[Dataset content — start]

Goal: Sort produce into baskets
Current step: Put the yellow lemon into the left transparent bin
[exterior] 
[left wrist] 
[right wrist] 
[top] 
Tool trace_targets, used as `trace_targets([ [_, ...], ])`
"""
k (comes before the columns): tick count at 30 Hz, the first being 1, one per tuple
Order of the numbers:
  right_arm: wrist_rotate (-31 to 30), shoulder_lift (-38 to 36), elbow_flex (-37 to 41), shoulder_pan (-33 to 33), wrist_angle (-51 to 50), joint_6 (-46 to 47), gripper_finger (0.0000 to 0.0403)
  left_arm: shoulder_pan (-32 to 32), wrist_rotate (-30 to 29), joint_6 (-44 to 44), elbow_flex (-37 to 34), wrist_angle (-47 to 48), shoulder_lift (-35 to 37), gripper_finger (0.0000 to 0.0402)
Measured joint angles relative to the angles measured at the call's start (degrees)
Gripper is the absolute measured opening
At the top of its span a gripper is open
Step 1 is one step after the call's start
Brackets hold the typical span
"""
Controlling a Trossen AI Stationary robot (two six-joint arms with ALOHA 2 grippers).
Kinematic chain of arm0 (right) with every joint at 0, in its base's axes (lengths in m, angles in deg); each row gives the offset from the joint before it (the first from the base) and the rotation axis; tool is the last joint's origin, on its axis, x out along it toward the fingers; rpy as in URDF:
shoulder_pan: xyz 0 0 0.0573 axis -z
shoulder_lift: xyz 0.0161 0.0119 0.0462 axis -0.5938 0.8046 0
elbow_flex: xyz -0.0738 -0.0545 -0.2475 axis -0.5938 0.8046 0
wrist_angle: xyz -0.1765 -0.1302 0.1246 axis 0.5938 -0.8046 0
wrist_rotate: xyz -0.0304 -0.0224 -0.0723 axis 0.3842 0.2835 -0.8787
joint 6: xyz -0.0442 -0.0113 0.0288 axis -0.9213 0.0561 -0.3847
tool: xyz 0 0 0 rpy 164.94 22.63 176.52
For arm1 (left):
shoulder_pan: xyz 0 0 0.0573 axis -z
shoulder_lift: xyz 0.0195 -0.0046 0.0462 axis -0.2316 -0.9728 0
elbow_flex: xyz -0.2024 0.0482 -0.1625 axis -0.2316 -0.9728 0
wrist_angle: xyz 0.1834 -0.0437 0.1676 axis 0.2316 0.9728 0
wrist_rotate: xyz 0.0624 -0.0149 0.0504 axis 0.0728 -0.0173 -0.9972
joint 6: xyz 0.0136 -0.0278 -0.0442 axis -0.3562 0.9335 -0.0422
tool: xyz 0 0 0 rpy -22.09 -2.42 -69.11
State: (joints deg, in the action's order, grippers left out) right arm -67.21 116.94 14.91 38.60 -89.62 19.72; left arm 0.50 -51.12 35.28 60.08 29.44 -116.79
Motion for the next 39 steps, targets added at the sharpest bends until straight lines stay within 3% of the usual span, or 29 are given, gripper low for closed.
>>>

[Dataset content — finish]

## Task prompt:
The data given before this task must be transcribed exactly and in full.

## Output below:
Goal: Sort produce into baskets
Current step: Put the yellow lemon into the left transparent bin
[exterior] 
[left wrist] 
[right wrist] 
[top] 
Tool trace_targets, used as `trace_targets([ [_, ...], ])`
"""
k (comes before the columns): tick count at 30 Hz, the first being 1, one per tuple
Order of the numbers:
  right_arm: wrist_rotate (-31 to 30), shoulder_lift (-38 to 36), elbow_flex (-37 to 41), shoulder_pan (-33 to 33), wrist_angle (-51 to 50), joint_6 (-46 to 47), gripper_finger (0.0000 to 0.0403)
  left_arm: shoulder_pan (-32 to 32), wrist_rotate (-30 to 29), joint_6 (-44 to 44), elbow_flex (-37 to 34), wrist_angle (-47 to 48), shoulder_lift (-35 to 37), gripper_finger (0.0000 to 0.0402)
Measured joint angles relative to the angles measured at the call's start (degrees)
Gripper is the absolute measured opening
At the top of its span a gripper is open
Step 1 is one step after the call's start
Brackets hold the typical span
"""
Controlling a Trossen AI Stationary robot (two six-joint arms with ALOHA 2 grippers).
Kinematic chain of arm0 (right) with every joint at 0, in its base's axes (lengths in m, angles in deg); each row gives the offset from the joint before it (the first from the base) and the rotation axis; tool is the last joint's origin, on its axis, x out along it toward the fingers; rpy as in URDF:
shoulder_pan: xyz 0 0 0.0573 axis -z
shoulder_lift: xyz 0.0161 0.0119 0.0462 axis -0.5938 0.8046 0
elbow_flex: xyz -0.0738 -0.0545 -0.2475 axis -0.5938 0.8046 0
wrist_angle: xyz -0.1765 -0.1302 0.1246 axis 0.5938 -0.8046 0
wrist_rotate: xyz -0.0304 -0.0224 -0.0723 axis 0.3842 0.2835 -0.8787
joint 6: xyz -0.0442 -0.0113 0.0288 axis -0.9213 0.0561 -0.3847
tool: xyz 0 0 0 rpy 164.94 22.63 176.52
For arm1 (left):
shoulder_pan: xyz 0 0 0.0573 axis -z
shoulder_lift: xyz 0.0195 -0.0046 0.0462 axis -0.2316 -0.9728 0
elbow_flex: xyz -0.2024 0.0482 -0.1625 axis -0.2316 -0.9728 0
wrist_angle: xyz 0.1834 -0.0437 0.1676 axis 0.2316 0.9728 0
wrist_rotate: xyz 0.0624 -0.0149 0.0504 axis 0.0728 -0.0173 -0.9972
joint 6: xyz 0.0136 -0.0278 -0.0442 axis -0.3562 0.9335 -0.0422
tool: xyz 0 0 0 rpy -22.09 -2.42 -69.11
State: (joints deg, in the action's order, grippers left out) right arm -67.21 116.94 14.91 38.60 -89.62 19.72; left arm 0.50 -51.12 35.28 60.08 29.44 -116.79
Motion for the next 39 steps, targets added at the sharpest bends until straight lines stay within 3% of the usual span, or 29 are given, gripper low for closed.
>>>

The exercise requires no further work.